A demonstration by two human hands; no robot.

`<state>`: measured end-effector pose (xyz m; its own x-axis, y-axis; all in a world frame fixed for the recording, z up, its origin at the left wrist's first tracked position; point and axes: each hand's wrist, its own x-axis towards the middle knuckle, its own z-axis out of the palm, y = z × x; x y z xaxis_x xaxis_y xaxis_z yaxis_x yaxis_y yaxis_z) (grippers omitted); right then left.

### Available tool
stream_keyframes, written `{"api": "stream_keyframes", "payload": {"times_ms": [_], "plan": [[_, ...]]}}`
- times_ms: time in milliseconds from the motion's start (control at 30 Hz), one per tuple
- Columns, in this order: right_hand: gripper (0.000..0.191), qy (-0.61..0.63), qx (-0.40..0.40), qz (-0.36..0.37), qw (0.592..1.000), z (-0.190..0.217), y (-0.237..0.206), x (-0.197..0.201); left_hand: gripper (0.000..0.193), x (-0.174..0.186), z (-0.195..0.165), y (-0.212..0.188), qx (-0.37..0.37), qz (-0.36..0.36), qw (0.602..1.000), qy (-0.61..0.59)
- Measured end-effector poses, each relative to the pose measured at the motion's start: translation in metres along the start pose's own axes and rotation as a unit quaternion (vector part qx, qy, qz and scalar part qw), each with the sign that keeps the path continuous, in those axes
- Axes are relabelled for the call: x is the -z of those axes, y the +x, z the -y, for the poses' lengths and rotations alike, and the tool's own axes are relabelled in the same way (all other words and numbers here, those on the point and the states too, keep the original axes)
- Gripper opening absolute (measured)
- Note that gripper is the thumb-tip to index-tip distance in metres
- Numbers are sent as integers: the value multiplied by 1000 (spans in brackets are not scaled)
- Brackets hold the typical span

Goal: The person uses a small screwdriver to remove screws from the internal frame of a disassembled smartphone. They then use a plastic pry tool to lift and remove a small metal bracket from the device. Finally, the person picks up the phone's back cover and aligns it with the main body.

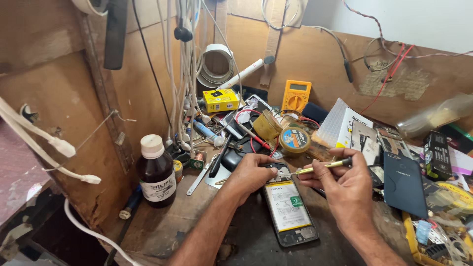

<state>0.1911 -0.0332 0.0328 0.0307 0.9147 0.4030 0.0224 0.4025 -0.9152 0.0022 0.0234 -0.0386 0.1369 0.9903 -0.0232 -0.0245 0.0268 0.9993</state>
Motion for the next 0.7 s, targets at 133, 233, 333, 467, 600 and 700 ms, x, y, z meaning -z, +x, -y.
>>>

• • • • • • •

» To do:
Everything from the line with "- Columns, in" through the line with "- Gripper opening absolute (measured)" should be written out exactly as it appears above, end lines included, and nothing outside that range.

» Result below:
- Columns, in this order: right_hand: gripper (0.000..0.191), qy (-0.61..0.63), qx (-0.40..0.40), qz (-0.36..0.37), qw (0.592..1.000), z (-0.190..0.217), y (-0.237..0.206), x (-0.197..0.201); left_hand: gripper (0.000..0.193), x (-0.174..0.186), z (-0.195..0.165), y (-0.212..0.188), qx (-0.37..0.37), qz (-0.36..0.36), qw (0.602..1.000), qy (-0.61..0.59)
- Measured end-effector poses, each relative to the pose measured at the motion's start: translation in metres along the start pose's own axes and rotation as a unit quaternion (vector part qx, qy, qz and scalar part qw), each with the sign that keeps the path continuous, in those axes
- Axes are relabelled for the call: x is the -z of those axes, y the +x, z the -y, for the poses' lengths and rotations alike, and the tool's own axes are relabelled in the same way (all other words and numbers here, those on the point and the states too, keep the original axes)
- Gripper opening absolute (measured)

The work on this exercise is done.